The psychotic nature of Walter White, who compels the viewer to repeatedly question morals and ethics, is superbly portrayed by Bryan Cranston. The series had some of the highest-rated episodes in television history. But there were some scenes that left a lasting impact on everyone forever.
So here are Five Iconic Bryan Cranston Moments in Breaking Bad.
I am the Danger
Skyler, who is already aware of her husband’s criminal activities, requests Walter to get help from the police because of the Danger they are in from Gus Fring. Walter, entirely possessed by Heisenberg, makes it apparent to her by saying his iconic line, ‘I am not in Danger, Skyler. I am the Danger. A guy opens his door and gets shot, and you think that of me? No. I am the one who knocks!’
The end of Gus Fring
Gus Fring was one of Breaking Bad’s most clever and mysterious villains. Giancarlo Esposito’s portrayal of the most cunning and powerful drug trafficker was nothing but a masterpiece. Still, despite his remarkable ability to stay one step ahead of everyone else, he could not escape a life-ending accident. And ends up being dead because of Walter White.

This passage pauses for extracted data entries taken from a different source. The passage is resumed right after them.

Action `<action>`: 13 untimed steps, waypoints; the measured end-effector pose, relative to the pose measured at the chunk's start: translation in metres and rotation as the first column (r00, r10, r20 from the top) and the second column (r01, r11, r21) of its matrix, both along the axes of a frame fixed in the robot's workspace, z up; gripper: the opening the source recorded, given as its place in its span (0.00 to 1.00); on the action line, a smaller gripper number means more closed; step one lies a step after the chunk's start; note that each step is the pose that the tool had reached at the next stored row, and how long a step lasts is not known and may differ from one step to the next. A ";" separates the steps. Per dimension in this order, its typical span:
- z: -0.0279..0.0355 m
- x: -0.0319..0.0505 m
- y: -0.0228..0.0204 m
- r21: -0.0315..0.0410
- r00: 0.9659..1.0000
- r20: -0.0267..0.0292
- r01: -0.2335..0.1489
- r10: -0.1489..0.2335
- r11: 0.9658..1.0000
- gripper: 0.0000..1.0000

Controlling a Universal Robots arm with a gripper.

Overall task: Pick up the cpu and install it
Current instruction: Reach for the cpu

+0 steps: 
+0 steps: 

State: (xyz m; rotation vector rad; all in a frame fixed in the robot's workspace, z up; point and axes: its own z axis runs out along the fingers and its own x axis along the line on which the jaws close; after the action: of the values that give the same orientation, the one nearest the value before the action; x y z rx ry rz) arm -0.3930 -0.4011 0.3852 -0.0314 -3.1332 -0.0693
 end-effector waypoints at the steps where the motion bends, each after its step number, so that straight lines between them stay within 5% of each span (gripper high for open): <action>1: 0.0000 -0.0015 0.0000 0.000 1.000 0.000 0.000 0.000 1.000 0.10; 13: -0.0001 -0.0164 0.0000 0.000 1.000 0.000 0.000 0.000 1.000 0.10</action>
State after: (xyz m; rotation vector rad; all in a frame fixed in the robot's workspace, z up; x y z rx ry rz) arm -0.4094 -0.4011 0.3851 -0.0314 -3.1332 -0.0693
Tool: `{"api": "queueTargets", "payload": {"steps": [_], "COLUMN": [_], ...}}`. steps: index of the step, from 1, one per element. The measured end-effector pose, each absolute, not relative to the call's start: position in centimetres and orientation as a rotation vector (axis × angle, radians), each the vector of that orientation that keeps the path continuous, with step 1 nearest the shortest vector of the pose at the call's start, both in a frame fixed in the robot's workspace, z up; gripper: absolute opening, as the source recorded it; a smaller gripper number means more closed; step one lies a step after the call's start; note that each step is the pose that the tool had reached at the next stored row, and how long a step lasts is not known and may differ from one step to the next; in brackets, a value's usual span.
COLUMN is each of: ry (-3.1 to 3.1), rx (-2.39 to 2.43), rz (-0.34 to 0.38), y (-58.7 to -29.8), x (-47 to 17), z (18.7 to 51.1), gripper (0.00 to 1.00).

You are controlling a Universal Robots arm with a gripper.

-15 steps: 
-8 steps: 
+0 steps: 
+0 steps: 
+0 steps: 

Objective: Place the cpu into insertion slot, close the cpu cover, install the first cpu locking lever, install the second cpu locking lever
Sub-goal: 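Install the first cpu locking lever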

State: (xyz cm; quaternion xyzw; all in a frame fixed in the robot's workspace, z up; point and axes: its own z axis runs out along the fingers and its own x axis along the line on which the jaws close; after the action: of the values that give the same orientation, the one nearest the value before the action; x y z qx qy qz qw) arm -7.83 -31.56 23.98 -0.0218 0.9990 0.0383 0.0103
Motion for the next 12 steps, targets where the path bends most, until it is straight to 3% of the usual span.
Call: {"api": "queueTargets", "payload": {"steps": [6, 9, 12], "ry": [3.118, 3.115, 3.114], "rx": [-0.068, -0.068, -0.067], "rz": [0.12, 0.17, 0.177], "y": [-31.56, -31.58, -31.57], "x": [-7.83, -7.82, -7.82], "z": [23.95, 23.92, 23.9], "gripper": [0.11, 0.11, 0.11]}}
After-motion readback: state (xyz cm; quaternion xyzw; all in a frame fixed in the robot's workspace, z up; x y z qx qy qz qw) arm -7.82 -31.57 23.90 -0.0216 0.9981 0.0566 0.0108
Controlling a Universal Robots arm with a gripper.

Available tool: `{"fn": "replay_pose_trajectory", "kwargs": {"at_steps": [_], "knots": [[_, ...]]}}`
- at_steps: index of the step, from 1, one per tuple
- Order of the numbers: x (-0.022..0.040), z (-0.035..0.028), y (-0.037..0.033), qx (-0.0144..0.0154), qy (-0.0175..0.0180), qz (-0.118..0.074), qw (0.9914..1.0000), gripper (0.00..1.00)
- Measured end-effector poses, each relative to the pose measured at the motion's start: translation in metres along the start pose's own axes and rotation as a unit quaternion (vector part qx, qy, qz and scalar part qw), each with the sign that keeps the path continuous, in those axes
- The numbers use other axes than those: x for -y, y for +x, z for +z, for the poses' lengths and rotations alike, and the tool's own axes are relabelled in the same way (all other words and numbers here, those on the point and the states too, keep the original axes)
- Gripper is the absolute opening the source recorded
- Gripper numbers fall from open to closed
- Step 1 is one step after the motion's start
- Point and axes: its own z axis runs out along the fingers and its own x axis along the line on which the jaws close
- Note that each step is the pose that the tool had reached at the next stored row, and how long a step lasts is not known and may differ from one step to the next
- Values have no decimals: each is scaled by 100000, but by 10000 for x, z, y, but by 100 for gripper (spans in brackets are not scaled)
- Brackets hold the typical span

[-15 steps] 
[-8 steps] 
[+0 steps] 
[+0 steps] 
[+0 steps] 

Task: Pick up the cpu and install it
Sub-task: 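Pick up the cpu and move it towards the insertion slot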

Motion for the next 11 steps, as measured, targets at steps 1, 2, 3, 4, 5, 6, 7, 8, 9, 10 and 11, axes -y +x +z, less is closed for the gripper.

Hank, White’s brother-in-law, reveals the mysterious identity of Heisenberg, and Walter is forced to use blackmail to get Hank to do as he is told. White devises a strategy to control Hank.
He coerces Frank into recording a fake confession in which he is forced to say that White was persuaded to work this job with the DEA Agent to protect himself from the clutches of the law. It becomes clear how cunning White is and how desperate he is to hide his identity as Heisenberg.
Walter Lets Jane Die
The passing of Jane, Jesse’s lover, was one of the most emotional sequences in Breaking Bad. Walter shows up on the scene and sees Jane’s overdose, a horrible incident. He is aware that her partner’s girlfriend is passing away, but he can only remain motionless and observe her. Walter is entirely cold and unhelpful to her. This sequence is crucial because it shows how Walter starts to resemble Heisenberg and embodies the monster he has been holding inside.
Explosion in Tuco Salamanca’s office
Of all, Tuco was one person, both alive and dead, who caused Heisenberg the most significant trouble. To display his incredible skill with his talented “touch of chemistry,” Walter White sets off a bright explosion that terrorizes Salamanca. The entire incident demonstrates his ice-cold brutality. Later, he discloses that he used fulminated mercury for it.